Staking is a passive yield on capital already held in the native asset. No hardware, no electricity. The return comes as additional tokens rather than dollars, and it generally runs 2 to 15 percent depending on the coin. Staking exposes capital to the full price risk of the underlying. See our staking calculator for estimates across major coins.

Buying and holding is the simplest form of exposure. No operating complexity, no yield, just direct exposure to price. For most retail participants, simply buying Bitcoin (ideally through dollar-cost averaging, see our DCA calculator) has historically outperformed the mining path after accounting for time, electricity, hardware depreciation, and operational hassle. Mining outperforms buying primarily when the operator has an edge, typically cheap electricity, stable hosting, or deep operational expertise.

A cloud mining warning

Retail cloud mining services have a long history of producing worse outcomes for buyers than simply holding the underlying coin. The structure is straightforward: the provider sells you a fixed amount of hash rate for a fixed price and charges ongoing maintenance fees. In most contracts, the provider collects its fee whether or not mining is actually profitable. When difficulty rises or price falls, the provider stays paid and the customer absorbs the loss.

Cumulative performance data from widely available cloud mining contracts over the past decade shows that a large share of contracts paid out less than the buyer could have obtained by simply buying the coin directly at the time of contract purchase. That is before considering that some contracts were outright scams that stopped paying entirely.

If you are serious about hash rate exposure without running your own hardware, the alternative is colocation or hosting at a professional data center. You own the hardware, the operator provides power and connectivity for a fee, and you keep the upside. This is structurally different from retail cloud mining and is how most real mining capacity is deployed. The economics require enough scale (typically at least 50 to 100 machines) to justify the overhead.

For everyone else, buying the coin directly, optionally combined with dollar-cost averaging, is a simpler and historically better performing alternative to retail cloud mining.

Related tools

Frequently asked questions

How do you calculate Bitcoin mining profitability?

Daily revenue equals your share of the network (your hash rate divided by total network hash rate) multiplied by daily block rewards and fees, then multiplied by the current Bitcoin price. From that, you subtract daily electricity cost (watts divided by 1000, times 24 hours, times your electricity rate) and the pool fee. What remains is daily profit. Over time, accumulated profit must exceed hardware cost for the rig to pay back.
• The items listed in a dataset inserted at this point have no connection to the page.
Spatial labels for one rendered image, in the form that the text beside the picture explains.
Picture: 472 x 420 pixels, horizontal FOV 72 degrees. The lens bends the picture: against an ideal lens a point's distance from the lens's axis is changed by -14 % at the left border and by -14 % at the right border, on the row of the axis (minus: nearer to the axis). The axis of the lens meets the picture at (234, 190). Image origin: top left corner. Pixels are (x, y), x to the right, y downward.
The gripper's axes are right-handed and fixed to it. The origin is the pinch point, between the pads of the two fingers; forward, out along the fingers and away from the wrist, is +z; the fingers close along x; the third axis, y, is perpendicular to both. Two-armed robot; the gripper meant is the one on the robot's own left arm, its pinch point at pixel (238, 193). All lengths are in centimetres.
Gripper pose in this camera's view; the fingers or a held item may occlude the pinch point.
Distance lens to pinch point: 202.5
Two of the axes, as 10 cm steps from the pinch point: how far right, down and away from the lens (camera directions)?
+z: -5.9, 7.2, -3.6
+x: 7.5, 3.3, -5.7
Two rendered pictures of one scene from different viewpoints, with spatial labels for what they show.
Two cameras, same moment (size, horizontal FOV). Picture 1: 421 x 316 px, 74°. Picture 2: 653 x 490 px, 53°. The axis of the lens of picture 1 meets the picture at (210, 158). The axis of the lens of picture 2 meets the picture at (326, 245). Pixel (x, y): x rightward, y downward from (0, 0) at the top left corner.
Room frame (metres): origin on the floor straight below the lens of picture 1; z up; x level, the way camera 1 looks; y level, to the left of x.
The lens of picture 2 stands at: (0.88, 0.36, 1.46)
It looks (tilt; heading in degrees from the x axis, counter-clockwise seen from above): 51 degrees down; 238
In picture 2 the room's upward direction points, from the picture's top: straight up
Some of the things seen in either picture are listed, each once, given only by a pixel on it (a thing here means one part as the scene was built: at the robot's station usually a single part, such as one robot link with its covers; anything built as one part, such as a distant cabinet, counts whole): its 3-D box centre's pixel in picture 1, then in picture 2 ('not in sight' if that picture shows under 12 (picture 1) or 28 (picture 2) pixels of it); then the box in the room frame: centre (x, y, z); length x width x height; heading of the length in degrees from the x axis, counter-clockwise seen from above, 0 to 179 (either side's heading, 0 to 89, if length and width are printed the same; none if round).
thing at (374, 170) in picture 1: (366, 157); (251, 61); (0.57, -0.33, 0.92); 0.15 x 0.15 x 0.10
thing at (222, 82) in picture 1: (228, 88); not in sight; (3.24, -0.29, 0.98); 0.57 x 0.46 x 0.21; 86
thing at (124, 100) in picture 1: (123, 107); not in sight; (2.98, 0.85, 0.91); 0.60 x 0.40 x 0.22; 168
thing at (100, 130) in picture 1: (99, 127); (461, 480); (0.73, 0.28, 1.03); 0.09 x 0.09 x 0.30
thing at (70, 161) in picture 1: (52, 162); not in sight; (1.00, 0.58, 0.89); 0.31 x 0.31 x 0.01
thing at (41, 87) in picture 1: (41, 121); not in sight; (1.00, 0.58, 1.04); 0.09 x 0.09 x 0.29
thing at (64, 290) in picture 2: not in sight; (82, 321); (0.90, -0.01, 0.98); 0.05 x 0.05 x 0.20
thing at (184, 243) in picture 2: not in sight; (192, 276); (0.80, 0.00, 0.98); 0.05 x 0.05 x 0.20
What is a good hash rate for Bitcoin mining?

For profitable home or small scale mining in 2026, you need an ASIC producing at least 100 TH/s with efficiency below 25 joules per terahash. Older S19 models at 95 TH/s and 34 J/TH struggle to break even in most jurisdictions. Current generation S21 and M60 class units at 200 TH/s and 17 to 20 J/TH are the practical entry point. Below that, the electricity drag makes the economics unworkable unless your power is effectively free.

How much does electricity cost matter?

Electricity is the single largest ongoing cost in Bitcoin mining and the primary determinant of profitability. A rig that is profitable at 0.05 dollars per kilowatt hour can be deeply unprofitable at 0.12 dollars. Every penny increase in the power rate shifts the break-even Bitcoin price upward by a material amount. The calculator above computes the price threshold at which mining becomes unprofitable for your specific rig and power cost.

What is the break-even Bitcoin price?

The break-even price is the Bitcoin price at which daily revenue exactly matches daily electricity and pool fees. Below that level, the rig loses money. For a modern ASIC at 200 TH/s and 3,500 watts, break-even typically sits between 25,000 and 55,000 dollars depending on electricity rate. The current market price provides the margin of safety. Miners with low electricity cost have a much lower break-even and survive cycle troughs that eliminate higher cost operations.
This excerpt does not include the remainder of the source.